**Material supplied**:
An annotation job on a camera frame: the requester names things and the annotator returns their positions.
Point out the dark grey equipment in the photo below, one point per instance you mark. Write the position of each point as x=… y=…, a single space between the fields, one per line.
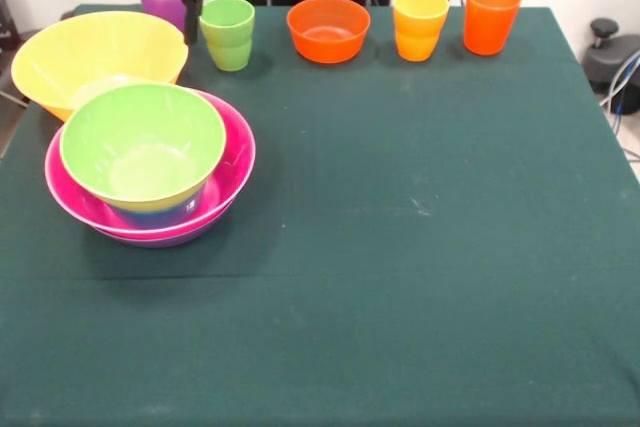
x=6 y=27

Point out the purple cup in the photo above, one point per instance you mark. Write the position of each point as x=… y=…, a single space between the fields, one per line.
x=157 y=2

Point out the large yellow bowl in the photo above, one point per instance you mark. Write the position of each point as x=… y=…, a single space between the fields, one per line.
x=50 y=62

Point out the orange bowl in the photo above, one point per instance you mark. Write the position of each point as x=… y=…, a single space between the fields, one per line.
x=325 y=47

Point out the dark green tablecloth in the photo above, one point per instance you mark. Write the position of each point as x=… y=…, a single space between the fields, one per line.
x=400 y=272

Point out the large pink bowl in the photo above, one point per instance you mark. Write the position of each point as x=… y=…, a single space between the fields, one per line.
x=237 y=147

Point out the orange cup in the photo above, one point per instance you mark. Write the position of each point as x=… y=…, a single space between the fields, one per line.
x=490 y=22

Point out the yellow-orange cup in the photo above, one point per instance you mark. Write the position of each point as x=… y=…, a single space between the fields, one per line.
x=417 y=37

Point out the green bowl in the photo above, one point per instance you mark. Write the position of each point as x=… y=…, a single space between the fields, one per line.
x=140 y=122

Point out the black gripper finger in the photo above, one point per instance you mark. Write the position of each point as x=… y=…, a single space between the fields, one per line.
x=192 y=22

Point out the purple bowl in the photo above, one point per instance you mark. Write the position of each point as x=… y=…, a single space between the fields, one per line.
x=165 y=243

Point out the green cup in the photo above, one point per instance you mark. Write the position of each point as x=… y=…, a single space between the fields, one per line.
x=227 y=42

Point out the blue bowl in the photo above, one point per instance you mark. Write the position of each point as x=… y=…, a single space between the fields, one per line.
x=155 y=217

**Problem to work on**: This task calls for an exact copy of the data above, without pictures.

**Task result**:
An annotation job on a camera frame: the requester names things and the annotator returns their positions.
Point out the dark grey equipment in the photo below, one point per instance you mark. Write the position of each point as x=… y=…, a single space between the fields, one per line.
x=6 y=27

Point out the purple cup in the photo above, one point per instance you mark. Write the position of each point as x=… y=…, a single space between the fields, one per line.
x=157 y=2

Point out the large yellow bowl in the photo above, one point per instance you mark. Write the position of each point as x=… y=…, a single space between the fields, one per line.
x=50 y=62

Point out the orange bowl in the photo above, one point per instance you mark. Write the position of each point as x=… y=…, a single space between the fields, one per line.
x=325 y=47

Point out the dark green tablecloth in the photo above, one point per instance you mark. Write the position of each point as x=… y=…, a single space between the fields, one per line.
x=400 y=272

Point out the large pink bowl in the photo above, one point per instance you mark. Write the position of each point as x=… y=…, a single space between the fields, one per line.
x=237 y=147

Point out the orange cup in the photo above, one point per instance you mark. Write the position of each point as x=… y=…, a single space between the fields, one per line.
x=490 y=22

Point out the yellow-orange cup in the photo above, one point per instance you mark. Write the position of each point as x=… y=…, a single space between the fields, one per line.
x=417 y=37

Point out the green bowl in the photo above, one point per instance you mark. Write the position of each point as x=… y=…, a single space between the fields, one per line.
x=140 y=122

Point out the black gripper finger in the photo above, one point per instance you mark. Write the position of each point as x=… y=…, a single space between the fields, one per line.
x=192 y=22

Point out the purple bowl in the photo above, one point per instance you mark. Write the position of each point as x=… y=…, a single space between the fields, one per line.
x=165 y=243

Point out the green cup in the photo above, one point per instance you mark. Write the position of each point as x=… y=…, a single space between the fields, one per line.
x=227 y=42

Point out the blue bowl in the photo above, one point per instance you mark. Write the position of each point as x=… y=…, a single space between the fields, one per line.
x=155 y=217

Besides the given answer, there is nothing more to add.